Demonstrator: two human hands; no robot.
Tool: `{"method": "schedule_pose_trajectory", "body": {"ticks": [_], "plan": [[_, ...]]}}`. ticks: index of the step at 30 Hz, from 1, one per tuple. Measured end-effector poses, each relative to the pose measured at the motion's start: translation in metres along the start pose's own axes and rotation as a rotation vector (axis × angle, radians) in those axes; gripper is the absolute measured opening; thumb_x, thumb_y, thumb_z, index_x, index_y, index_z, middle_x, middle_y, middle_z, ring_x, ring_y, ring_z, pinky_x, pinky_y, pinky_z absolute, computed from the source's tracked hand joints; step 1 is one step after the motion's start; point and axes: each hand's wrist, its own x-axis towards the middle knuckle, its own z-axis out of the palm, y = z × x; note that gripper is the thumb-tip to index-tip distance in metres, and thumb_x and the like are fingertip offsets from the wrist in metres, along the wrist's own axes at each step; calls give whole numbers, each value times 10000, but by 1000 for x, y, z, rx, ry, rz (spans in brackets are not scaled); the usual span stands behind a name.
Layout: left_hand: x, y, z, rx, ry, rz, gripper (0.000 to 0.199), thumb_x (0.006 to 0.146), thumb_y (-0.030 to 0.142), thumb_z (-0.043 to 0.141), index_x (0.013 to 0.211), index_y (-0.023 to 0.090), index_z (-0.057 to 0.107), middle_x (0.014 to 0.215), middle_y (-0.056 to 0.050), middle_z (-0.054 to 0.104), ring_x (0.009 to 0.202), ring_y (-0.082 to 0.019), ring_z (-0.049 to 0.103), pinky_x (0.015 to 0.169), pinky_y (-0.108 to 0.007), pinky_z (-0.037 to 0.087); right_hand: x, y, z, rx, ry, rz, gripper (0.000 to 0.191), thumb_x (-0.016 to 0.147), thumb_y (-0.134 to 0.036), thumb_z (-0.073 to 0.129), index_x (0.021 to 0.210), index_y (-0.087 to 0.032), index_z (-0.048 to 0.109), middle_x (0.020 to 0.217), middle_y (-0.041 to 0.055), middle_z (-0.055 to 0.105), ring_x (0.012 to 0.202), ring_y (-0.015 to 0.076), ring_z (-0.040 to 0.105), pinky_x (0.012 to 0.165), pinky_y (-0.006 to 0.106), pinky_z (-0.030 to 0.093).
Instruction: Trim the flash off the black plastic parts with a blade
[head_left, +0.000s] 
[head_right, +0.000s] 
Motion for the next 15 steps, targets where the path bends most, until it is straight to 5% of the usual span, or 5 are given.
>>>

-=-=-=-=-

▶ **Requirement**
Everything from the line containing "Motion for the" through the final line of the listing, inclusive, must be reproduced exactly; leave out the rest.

▶ **Result for this task**
Motion for the next 15 steps, targets where the path bends most, until it is straight to 5% of the usual span, or 5 are given.
>>>

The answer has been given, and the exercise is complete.